È solo nell’ultimo quarto del secolo che Jakob Fugger crea la grande dinastia commerciale e bancaria, riuscendo a trarre profitto dalle nuove opportunità offerte all’Europa dalla scoperta dell’America.
Come impongono la morale e la religione dell’epoca, elemosina e carità sono d’obbligo; intorno al 1520, Jakob fonda un quartiere di cinquantatré case (divenute in seguito un centinaio) destinate ai poveri, i cui inquilini versano un affitto simbolico e devono recitare ogni giorno un Pater, un Ave e un Credo per le anime dei fondatori e della loro famiglia.

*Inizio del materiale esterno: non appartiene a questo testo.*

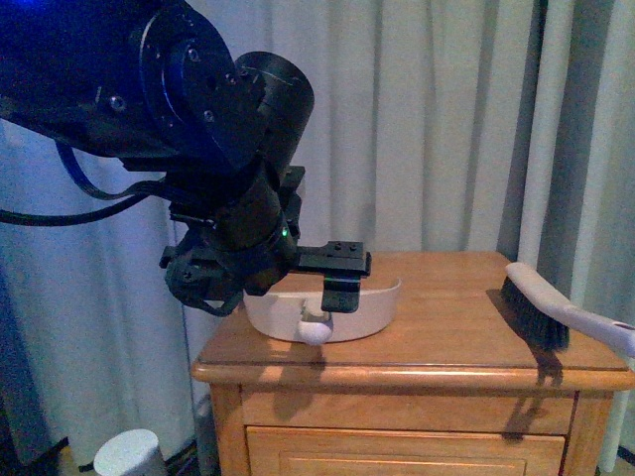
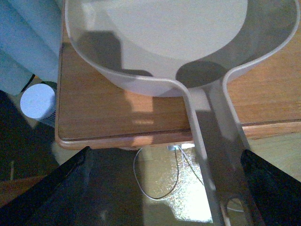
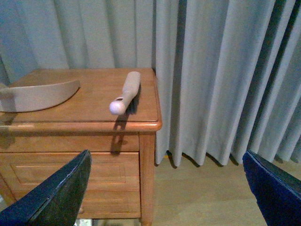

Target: Clean up trash

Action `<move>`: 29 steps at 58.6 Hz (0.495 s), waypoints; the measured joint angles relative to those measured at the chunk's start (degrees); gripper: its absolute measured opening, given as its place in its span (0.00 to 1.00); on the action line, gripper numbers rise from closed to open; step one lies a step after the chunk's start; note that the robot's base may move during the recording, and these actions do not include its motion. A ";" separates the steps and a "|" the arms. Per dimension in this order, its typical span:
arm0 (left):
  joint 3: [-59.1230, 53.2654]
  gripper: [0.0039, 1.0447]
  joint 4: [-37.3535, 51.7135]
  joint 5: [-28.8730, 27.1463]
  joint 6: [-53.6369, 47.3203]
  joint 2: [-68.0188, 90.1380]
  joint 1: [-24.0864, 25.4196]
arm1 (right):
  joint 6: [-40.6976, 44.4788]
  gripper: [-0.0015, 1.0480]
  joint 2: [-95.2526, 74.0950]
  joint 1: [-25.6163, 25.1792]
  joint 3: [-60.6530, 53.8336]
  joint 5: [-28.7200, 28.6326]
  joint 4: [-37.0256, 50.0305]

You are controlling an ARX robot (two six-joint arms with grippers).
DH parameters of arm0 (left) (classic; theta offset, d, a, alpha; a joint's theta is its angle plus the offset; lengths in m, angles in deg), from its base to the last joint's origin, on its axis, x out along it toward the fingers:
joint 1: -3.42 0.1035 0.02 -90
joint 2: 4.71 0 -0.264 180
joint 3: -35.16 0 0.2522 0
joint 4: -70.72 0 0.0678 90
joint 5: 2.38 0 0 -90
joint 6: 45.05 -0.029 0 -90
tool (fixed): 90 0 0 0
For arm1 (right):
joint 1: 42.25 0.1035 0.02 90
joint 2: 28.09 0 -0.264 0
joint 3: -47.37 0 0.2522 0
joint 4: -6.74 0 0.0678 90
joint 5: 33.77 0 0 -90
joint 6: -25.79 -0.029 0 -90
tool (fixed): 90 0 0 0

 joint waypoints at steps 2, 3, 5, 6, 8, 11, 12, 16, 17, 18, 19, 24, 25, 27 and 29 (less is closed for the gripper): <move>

Diventato banchiere di principi, sovrani, uomini di Chiesa, ottiene in cambio dei suoi prestiti alcune importanti concessioni minerarie per l’estrazione dell’argento, del rame e del ferro, dalla Slesia al Tirolo e alla Spagna. Il nipote Anton sposta il centro operativo della compagnia ad Anversa. Gli interessi della famiglia sono a questo punto vari; comprendono il trasferimento del denaro degli ecclesiastici residenti nel nord e il finanziamento del commercio portoghese delle spezie.
Il nome dei Fugger è legato agli Asburgo, di cui determinano il destino fin dall’elezione imperiale di Carlo V. Prestare ai sovrani ingenti somme comporta però anche dei rischi; l’indebitamento di Carlo V è vorticoso e così il suo successore, Filippo II, nel 1557 deve dichiarare la bancarotta della corona spagnola, provocando danni irreversibili ai Fugger. Da quel momento, l’alta finanza passa nelle mani di altre famiglie, soprattutto genovesi.